* _EXERCISE DESCRIPTION_
Return only those lines of the records below in which "lens" appears.
Start of RECORDS TO PROCESS
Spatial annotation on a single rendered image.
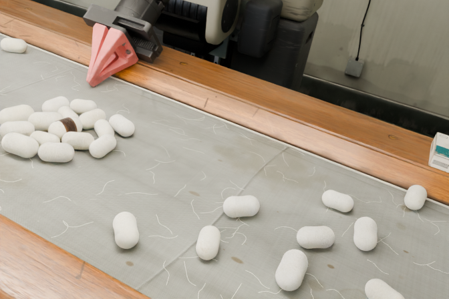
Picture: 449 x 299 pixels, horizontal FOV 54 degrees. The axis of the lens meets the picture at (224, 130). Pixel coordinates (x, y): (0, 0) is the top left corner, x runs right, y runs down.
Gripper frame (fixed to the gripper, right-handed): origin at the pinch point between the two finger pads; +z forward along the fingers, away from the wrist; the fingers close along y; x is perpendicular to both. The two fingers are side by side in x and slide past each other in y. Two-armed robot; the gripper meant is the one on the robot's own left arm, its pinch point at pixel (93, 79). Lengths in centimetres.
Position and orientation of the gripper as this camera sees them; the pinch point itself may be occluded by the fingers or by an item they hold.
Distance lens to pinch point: 62.8
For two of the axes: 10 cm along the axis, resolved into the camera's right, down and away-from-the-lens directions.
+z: -4.5, 8.4, -3.1
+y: 8.8, 3.5, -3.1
End of RECORDS TO PROCESS
* _PROBLEM SOLUTION_
Picture: 449 x 299 pixels, horizontal FOV 54 degrees. The axis of the lens meets the picture at (224, 130). Pixel coordinates (x, y): (0, 0) is the top left corner, x runs right, y runs down.
Distance lens to pinch point: 62.8
For two of the axes: 10 cm along the axis, resolved into the camera's right, down and away-from-the-lens directions.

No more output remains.